Instructions to follow
Search the material below for the string "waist" and copy each line where it appears.

Stored data
━━━━

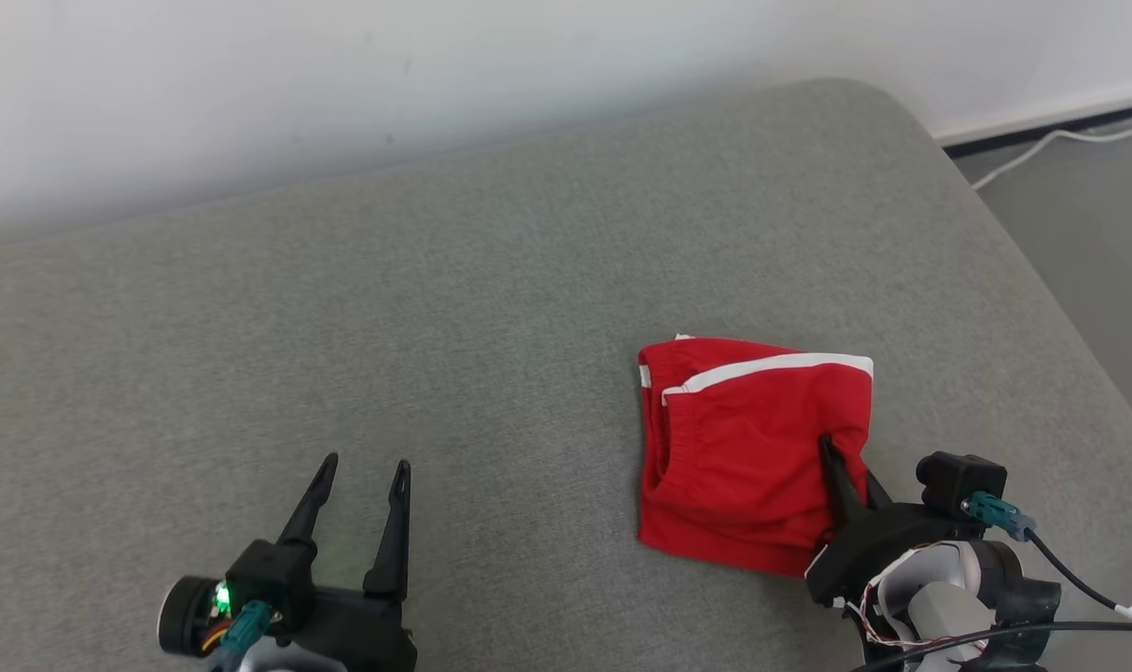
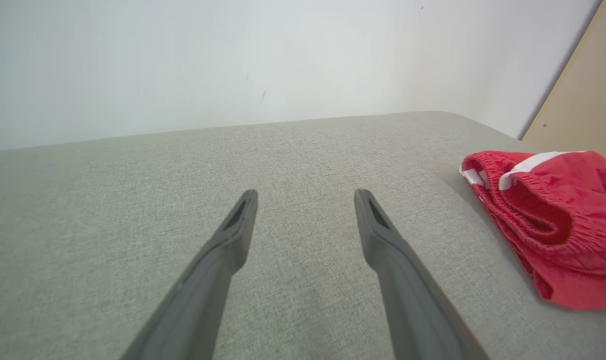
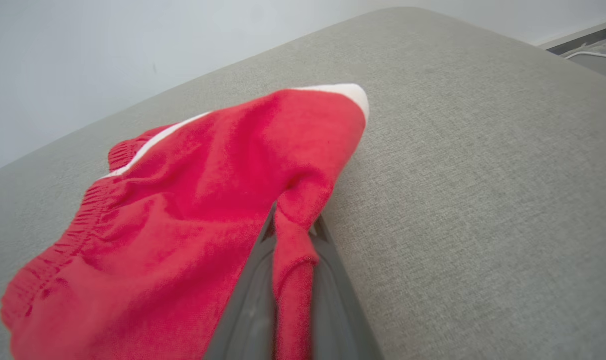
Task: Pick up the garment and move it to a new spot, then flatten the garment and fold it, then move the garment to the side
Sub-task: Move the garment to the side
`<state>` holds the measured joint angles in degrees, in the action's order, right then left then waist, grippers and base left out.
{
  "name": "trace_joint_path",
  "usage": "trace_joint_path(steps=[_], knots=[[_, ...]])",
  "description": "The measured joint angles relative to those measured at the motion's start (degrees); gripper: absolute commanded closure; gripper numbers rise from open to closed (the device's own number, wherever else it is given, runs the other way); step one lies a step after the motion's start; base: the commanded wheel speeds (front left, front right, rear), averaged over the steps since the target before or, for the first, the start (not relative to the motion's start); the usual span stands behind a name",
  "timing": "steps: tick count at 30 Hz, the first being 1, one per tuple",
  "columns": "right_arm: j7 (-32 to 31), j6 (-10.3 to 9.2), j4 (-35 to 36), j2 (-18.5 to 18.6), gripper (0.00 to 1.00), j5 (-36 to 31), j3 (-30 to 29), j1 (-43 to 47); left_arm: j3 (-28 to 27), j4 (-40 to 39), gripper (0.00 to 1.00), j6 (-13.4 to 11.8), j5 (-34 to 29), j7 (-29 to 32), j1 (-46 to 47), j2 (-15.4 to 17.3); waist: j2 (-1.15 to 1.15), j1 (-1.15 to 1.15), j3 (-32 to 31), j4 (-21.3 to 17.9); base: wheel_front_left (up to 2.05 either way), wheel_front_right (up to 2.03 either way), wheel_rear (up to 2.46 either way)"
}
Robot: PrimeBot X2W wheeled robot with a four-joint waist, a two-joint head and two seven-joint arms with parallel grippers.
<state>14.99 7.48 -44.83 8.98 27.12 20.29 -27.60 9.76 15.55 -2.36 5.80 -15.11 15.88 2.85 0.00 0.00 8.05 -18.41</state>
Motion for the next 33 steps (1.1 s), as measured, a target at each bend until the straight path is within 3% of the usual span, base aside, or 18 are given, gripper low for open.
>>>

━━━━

Exercise result
`<state>` holds the measured joint angles in degrees, in the action's order, right then left then waist, grippers and base left out.
  "columns": "right_arm: j7 (-32 to 31), j6 (-10.3 to 9.2), j4 (-35 to 36), j2 (-18.5 to 18.6), gripper (0.00 to 1.00), j5 (-36 to 31), j3 (-30 to 29), j1 (-43 to 47); left_arm: j3 (-28 to 27), j4 (-40 to 39), gripper (0.00 to 1.00), j6 (-13.4 to 11.8), j5 (-34 to 29), j7 (-29 to 32), j1 (-46 to 47), j2 (-15.4 to 17.3); waist: j2 (-1.15 to 1.15), j1 (-1.15 to 1.15), j3 (-32 to 31), j4 (-21.3 to 17.9); base: wheel_front_left (up to 2.05 either way), wheel_front_right (up to 2.03 either way), wheel_rear (up to 2.46 either way)"
Robot: PrimeBot X2W wheeled robot with a four-joint waist, a two-joint head and two seven-joint arms with parallel grippers.

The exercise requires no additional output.